Where to Begin with Edwards

Quickly, for someone new to Edwards, should they start with Charity and Its Fruits?

No, I wouldn’t start with Charity. My wife and I read that in Germany on the couch a little bit every night and, frankly, found it wordy. I don’t think it is written as well as Edwards’s other books. I am not sure why that is. Everybody says Edwards is hard to read. I think Charity, at least in parts of it. The last chapter, “Heaven Is a World of Love,” is in a class by itself. I mean, that is a classic. Everybody should read that even if they don’t read the rest of the chapters.

I would generally say start with some sermons — collections of sermons. But if you are going to take a big book, I would start with Regions Affections. Religious Affections proved to me the most devotionally satisfying of all the works of Edwards. Reading it on a Sunday night in Germany for weeks on end, while my heart was being dismantled by the laying back of the onion of sin and the description of the beauties of holiness. I would just send them there.

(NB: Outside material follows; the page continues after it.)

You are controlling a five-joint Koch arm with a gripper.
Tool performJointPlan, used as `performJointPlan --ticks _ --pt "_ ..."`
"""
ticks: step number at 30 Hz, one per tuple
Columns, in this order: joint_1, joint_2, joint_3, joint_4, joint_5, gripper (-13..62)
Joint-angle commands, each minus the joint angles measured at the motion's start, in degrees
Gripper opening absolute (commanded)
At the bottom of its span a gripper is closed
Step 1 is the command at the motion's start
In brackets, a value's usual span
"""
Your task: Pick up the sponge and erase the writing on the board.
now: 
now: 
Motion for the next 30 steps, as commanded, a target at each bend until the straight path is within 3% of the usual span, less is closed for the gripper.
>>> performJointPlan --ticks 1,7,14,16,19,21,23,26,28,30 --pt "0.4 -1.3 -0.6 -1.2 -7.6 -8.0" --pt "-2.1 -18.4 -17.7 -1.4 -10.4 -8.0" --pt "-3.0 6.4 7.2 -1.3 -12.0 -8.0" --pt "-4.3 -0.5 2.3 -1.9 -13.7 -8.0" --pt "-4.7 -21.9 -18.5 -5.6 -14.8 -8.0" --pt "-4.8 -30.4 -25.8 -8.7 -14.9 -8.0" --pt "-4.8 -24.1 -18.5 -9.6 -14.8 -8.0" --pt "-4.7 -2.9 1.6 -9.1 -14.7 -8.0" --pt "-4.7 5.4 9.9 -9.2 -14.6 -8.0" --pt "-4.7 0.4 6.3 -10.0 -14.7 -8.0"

If they are very academic types, and they really want to tackle something hard, I think Edwards’s greatest book is The Freedom of the Will. But that is no place for a beginner to start. Devotionally, I think, sermons like “The Excellency of Christ” or “Divine and Spiritual Light Immediately Imparted to the Soul” or “On the Fatherhood of God” or “Christ’s Agony” — those are just sermons that stand out in my memory as precious.